The page where I wrote her name, then my name.
Now I write, in big, looping lettering,
Thank you for coming to find me.
Lots and lots of love, Kat xxxxx
I make her promise that she won’t read it in front of me.
She promises and I hand her the book and she opens it and reads the inscription right there in front of me.
She nods and says, ‘You’re welcome.’
The book I signed for Minnie is still on the table.
I open that and write, below the place where I wrote her name and my name,
Even if I had lots of friends, you’d still be my best one.
Kat xxxxx
Later, Minnie will read it and say, ‘Soppy cow.’
I look at Milo, who is keeping count.
He flashes ten fingers at me, closes his hands, then a further seven.
Seventeen people left.
I keep going.
Now there’s just one woman in front of Thomas.
One woman with an enormous rucksack on her back.
She struggles out of the bag, sets it on the floor and opens it.
Inside are books.
Stacks of them.
She removes them one by one.
Places them in two piles on the table.
Eighteen in total.
Nine in each pile.
The Declan Darker books.
Two sets.
She explains about her neighbour, who is in hospital having her varicose veins done.
Would I mind signing all of them?
One set for her and the other for her neighbour?
The veins are bad.
They’re the bulgy variety.
The operation hasn’t been as successful as she’d hoped.
You can’t argue with bulgy veins.
I say, ‘My pleasure,’ and I start signing.
Even the cramping of my hand is not enough to quell my outpourings of affection.
‘What’s your neighbour’s name?’
‘Dolores.’
To darling Dolores, so sorry to hear about your troubles.
Hope you are back on your feet very soon.
All my love, Kat xxxxxxxxxx
I write eight more variations of that, then I start on the other pile.

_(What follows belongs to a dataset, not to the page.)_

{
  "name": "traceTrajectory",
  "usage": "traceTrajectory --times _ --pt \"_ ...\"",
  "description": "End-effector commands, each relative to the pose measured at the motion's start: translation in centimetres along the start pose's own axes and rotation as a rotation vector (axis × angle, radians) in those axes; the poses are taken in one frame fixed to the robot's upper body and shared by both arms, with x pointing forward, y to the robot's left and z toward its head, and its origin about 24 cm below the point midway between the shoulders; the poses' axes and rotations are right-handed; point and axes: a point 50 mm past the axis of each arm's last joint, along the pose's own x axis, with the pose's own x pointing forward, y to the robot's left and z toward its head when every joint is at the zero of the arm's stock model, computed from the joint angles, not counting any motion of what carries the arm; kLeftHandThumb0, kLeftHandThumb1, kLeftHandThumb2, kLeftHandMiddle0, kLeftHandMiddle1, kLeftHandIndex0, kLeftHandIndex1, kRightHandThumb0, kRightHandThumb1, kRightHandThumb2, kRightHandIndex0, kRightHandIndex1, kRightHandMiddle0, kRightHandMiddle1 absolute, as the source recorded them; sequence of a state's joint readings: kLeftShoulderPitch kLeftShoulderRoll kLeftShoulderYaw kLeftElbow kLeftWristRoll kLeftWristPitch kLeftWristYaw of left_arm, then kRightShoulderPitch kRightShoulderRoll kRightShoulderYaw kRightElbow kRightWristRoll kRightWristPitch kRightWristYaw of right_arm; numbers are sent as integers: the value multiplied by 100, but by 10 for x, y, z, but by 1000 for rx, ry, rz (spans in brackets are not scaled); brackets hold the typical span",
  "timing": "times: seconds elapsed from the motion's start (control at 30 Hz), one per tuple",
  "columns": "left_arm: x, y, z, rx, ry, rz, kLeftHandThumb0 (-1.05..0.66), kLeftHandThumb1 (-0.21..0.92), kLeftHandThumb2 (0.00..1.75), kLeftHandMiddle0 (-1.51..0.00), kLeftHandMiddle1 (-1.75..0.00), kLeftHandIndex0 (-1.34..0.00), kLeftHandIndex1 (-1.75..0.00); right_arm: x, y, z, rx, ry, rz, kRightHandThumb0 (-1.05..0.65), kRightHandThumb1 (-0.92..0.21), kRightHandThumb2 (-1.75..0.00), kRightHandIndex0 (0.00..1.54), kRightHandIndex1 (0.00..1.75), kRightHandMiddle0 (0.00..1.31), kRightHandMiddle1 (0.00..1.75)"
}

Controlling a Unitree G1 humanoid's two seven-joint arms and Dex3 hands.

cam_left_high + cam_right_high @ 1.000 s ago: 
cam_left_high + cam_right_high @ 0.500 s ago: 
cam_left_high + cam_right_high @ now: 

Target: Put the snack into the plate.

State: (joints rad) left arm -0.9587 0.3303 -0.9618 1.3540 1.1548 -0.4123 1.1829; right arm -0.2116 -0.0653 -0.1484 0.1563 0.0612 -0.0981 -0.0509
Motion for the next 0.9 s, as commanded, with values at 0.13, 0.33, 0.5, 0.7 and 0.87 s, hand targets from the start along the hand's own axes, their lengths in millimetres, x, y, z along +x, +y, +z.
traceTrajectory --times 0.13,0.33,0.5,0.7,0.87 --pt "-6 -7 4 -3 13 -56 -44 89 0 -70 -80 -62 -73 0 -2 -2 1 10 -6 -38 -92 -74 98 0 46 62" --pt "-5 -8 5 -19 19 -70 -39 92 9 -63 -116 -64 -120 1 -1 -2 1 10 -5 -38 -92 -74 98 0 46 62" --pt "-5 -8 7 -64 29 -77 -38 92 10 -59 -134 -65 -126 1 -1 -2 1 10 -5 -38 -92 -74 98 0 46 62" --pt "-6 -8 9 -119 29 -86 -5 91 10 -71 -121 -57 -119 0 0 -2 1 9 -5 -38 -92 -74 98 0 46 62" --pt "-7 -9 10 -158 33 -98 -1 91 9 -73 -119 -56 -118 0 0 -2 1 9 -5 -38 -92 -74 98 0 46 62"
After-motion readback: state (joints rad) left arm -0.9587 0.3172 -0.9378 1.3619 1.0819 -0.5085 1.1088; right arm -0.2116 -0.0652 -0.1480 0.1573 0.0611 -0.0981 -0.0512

The woman’s name is Kerry.
I start to write.
‘No,’ she says.
‘It’s with a C.
And an ie.’
‘Cerrie?’
‘That’s me.
And could you sign this one for my boyfriend?’
To Des
.
.
.
‘With a Z.’
To Dez
‘This one’s for Florence.’
‘With an F.’
My little joke.
‘No, with a
P
h.’
‘Phlorence?’
‘That’s it.’
I sign and sign.
I’m nearly there.
Behind Kerry – Cerrie – Thomas is on the phone.
I hear his voice, soft and low.
Wispa bars.
My mouth waters.
‘Here’s the last one.
Can you make it out to Lola?’
‘Sure.’
Lola.
You can’t go wrong with Lola.
‘Eh, there’s an H at the end,’ says Cerrie.
I add the H – Lolah – and Cerrie smiles.
‘You’re much nicer than I thought you’d be.’
‘Er, thank you.’
It takes her ages to put the books back inside the rucksack.
I try to help but she says no.
They have to go back in chronological order.
I don’t say, ‘Have a safe trip back to the asylum, won’t you?’
I say, ‘No problem.
And thank you for coming.
And give my best to Dolores, won’t you?